Chief of Safety and Technology Esten Melton briefed the board on several completed and ongoing projects: a visitor‑management system deployed at all schools with instant background checks against sex‑offender registries, upgraded security camera systems with faster footage retrieval, and secure vestibule designs produced with a design‑build partner (LEFCO). Melton noted that inflation and project constraints mean some vestibule projects are likely to exceed available FY26 one‑time grant funding and will require further planning.
Melton described a phased weapon‑screening rollout at the middle and high school campuses and at major extracurricular events. "The weapon screening system operates both as a detector and a deterrent," he said, and reported detections including knives and, in some instances, firearms carried by licensed adults to extracurricular events.
The district has also revised its MOU with the City of Decatur for school resource officers; city leadership advised two SROs for the high school. The board was told SROs enhance on‑campus relationships and provide rapid law‑enforcement coordination.

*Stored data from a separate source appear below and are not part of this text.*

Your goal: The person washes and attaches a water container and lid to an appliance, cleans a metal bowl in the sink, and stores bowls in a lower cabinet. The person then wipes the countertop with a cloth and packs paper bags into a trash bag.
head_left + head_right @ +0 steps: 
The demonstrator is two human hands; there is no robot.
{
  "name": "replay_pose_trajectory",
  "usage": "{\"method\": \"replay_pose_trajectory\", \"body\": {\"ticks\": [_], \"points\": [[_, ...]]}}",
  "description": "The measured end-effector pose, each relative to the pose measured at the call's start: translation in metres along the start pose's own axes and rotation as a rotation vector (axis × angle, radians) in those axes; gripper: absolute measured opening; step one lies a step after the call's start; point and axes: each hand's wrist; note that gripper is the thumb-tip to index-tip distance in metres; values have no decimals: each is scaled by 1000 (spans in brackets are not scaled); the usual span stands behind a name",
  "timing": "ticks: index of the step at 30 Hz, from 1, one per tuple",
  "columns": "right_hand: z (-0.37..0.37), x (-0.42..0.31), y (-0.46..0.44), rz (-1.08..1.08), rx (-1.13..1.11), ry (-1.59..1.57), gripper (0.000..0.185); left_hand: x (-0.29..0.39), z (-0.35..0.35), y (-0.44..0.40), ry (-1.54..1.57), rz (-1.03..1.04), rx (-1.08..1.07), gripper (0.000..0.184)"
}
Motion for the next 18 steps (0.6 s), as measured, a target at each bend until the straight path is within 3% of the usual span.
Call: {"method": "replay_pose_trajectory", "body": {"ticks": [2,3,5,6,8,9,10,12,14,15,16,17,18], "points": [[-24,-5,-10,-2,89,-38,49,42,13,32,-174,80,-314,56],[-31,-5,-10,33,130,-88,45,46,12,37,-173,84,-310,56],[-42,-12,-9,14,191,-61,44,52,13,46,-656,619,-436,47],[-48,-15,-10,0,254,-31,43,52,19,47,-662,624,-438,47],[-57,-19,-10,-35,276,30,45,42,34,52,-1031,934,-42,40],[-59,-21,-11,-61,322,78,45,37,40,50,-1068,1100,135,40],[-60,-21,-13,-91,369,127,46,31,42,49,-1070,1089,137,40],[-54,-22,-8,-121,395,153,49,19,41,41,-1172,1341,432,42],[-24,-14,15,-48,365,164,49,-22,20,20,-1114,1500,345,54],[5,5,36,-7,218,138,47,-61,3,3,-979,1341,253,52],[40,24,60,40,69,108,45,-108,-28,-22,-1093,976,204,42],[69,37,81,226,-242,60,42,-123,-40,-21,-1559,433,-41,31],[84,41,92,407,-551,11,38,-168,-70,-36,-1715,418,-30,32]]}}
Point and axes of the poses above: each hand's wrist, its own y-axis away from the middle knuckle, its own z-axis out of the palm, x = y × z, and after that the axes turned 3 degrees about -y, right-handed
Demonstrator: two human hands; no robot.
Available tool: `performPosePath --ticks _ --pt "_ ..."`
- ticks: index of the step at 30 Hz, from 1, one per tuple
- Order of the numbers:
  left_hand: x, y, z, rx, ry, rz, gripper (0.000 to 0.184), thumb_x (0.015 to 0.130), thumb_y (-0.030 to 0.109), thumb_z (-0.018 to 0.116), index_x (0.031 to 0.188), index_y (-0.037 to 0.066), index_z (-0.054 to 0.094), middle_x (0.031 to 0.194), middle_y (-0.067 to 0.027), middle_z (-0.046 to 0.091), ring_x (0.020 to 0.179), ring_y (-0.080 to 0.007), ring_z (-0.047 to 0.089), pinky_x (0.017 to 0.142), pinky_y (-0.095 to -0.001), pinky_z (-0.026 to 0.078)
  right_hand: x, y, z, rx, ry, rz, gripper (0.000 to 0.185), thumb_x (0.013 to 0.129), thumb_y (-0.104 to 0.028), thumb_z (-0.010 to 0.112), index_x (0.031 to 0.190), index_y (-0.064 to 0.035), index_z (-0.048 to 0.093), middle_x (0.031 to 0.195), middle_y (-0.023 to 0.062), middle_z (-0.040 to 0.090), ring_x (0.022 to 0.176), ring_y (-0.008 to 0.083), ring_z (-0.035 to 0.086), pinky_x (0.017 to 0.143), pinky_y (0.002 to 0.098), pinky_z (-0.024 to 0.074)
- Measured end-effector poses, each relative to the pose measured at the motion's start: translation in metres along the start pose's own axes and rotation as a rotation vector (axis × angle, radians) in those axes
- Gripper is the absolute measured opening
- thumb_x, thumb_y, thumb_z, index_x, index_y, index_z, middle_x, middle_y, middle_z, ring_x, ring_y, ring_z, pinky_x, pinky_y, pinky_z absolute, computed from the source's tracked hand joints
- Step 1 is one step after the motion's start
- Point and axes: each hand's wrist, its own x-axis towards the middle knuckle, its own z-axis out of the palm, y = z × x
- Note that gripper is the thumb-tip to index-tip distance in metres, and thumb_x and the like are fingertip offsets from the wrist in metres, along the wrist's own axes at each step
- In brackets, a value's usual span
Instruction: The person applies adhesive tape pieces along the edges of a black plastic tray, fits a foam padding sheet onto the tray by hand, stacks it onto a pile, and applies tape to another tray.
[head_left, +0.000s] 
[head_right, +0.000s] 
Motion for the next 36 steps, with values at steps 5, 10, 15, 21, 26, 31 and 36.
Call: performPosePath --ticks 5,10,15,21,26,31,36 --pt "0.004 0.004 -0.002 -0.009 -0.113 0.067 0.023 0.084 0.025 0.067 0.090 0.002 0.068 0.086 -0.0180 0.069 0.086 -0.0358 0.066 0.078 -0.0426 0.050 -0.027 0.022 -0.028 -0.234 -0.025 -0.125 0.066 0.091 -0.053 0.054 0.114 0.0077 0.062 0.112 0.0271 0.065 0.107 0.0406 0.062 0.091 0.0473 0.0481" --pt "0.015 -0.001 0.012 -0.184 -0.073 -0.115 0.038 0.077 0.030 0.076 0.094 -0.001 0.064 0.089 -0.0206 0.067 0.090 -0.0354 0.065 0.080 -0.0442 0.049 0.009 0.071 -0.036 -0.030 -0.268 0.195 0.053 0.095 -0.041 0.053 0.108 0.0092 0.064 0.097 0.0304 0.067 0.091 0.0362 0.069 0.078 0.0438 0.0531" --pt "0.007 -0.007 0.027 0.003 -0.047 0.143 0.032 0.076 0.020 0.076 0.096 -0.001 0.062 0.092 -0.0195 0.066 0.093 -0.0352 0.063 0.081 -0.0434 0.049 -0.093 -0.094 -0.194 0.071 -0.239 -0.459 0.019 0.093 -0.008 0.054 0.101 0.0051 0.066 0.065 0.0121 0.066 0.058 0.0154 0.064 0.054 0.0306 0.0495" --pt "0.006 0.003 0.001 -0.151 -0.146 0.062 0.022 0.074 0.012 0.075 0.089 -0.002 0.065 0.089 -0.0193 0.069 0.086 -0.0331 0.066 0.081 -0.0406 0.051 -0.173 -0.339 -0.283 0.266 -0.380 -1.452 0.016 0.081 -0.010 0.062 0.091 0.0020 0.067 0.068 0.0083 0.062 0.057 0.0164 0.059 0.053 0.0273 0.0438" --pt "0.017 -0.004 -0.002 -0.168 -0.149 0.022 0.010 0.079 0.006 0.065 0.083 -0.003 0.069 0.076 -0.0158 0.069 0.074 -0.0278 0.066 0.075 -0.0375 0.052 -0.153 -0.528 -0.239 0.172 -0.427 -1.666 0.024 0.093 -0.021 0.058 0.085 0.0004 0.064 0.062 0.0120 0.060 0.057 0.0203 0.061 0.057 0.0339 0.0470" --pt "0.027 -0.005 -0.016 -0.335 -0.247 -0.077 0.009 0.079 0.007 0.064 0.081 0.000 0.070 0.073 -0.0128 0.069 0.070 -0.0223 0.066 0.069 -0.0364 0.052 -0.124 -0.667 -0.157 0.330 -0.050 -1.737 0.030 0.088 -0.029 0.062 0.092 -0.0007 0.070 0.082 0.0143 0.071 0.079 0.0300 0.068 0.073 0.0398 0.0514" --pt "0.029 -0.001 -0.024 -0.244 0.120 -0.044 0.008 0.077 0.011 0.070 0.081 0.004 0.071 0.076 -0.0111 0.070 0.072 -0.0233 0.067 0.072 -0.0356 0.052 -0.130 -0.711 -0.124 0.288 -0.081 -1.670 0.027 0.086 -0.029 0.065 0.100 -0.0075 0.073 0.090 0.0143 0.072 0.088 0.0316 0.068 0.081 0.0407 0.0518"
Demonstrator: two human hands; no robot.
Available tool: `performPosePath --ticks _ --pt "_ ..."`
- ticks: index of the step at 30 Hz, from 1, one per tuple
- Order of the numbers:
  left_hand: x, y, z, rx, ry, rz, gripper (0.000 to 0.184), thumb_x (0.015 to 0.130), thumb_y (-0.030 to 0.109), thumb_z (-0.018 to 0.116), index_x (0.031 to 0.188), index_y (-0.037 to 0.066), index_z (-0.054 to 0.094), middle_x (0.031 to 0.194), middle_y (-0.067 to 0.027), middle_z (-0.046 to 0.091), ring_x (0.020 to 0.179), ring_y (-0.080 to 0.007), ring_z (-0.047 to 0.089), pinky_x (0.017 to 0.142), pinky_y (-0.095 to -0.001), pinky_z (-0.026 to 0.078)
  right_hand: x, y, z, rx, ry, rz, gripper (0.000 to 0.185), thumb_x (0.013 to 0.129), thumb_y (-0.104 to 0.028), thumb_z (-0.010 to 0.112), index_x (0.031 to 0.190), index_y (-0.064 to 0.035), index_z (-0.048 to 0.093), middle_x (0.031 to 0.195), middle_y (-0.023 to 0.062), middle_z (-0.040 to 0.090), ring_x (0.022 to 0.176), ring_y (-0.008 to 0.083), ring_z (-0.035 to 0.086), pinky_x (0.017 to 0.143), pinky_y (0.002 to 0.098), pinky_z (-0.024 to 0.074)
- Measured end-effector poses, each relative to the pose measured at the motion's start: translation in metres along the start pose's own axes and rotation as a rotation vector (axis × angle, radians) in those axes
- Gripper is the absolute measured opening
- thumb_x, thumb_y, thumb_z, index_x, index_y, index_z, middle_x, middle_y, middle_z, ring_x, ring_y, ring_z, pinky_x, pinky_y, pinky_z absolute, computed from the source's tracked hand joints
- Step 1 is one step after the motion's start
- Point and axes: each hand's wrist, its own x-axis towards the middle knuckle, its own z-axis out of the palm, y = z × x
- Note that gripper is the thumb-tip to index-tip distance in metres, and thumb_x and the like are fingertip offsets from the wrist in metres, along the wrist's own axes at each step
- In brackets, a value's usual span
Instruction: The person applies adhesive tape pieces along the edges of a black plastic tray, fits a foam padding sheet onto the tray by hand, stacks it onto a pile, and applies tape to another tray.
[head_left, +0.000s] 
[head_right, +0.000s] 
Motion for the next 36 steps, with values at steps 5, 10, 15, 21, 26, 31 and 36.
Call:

On the technology front, Melton reported large device and infrastructure refreshes (staff and student devices replaced within two years), deployment of new network switches and a reengineered Wi‑Fi environment, and a plan to adopt CIS Controls for cybersecurity maturity. The district is deploying an anonymous reporting tool provided by Sandy Hook Promise and is rolling out violence‑prevention supports required by statute.
Melton also briefed the board on early work on generative AI principles and administrative guidance for employee AI use and said staff will gather student voice as policy development continues.
Next steps: staff will present additional guidance on grant use for vestibule projects, timelines for infrastructure rollouts, and student‑centered AI policy work to the board at future meetings.